## Description of the task
Give back, unaltered, the lines from the one with "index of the" to the end of the material, omitting pictures.

===

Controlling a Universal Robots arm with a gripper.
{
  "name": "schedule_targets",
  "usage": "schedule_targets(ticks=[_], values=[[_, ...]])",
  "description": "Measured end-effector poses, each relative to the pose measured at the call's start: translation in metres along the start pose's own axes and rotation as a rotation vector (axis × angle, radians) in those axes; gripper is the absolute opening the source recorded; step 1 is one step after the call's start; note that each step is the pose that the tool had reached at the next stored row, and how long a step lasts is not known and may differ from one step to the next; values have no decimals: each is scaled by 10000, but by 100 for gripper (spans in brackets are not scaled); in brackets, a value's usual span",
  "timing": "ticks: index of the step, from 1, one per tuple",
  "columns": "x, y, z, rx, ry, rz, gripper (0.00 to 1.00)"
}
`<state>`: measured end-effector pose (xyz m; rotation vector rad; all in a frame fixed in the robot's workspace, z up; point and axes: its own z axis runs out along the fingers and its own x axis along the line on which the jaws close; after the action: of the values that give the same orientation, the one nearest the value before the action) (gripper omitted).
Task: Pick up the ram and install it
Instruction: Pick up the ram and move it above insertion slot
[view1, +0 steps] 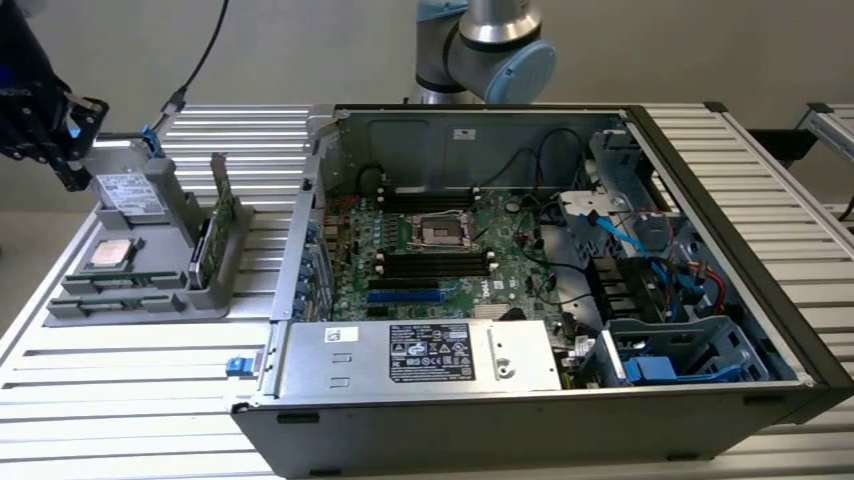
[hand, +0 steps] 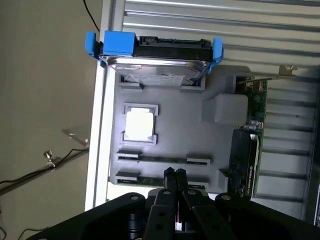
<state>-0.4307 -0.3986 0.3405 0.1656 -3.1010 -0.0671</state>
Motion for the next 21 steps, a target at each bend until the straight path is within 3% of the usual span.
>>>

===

## Problem solution
  "timing": "ticks: index of the step, from 1, one per tuple",
  "columns": "x, y, z, rx, ry, rz, gripper (0.00 to 1.00)"
}
`<state>`: measured end-effector pose (xyz m; rotation vector rad; all in a frame fixed in the robot's workspace, z up; point and axes: its own z axis runs out along the fingers and its own x axis along the line on which the jaws close; after the action: of the values that give the same orientation, the one nearest the value before the action) (gripper omitted).
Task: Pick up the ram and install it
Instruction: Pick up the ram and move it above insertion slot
[view1, +0 steps] 
[hand, +0 steps] 
<state>-0.4307 -0.3986 0.3405 0.1656 -3.1010 -0.0671</state>
Motion for the next 21 steps, a target at each bend until the straight path is within 3% of the usual span.
>>>

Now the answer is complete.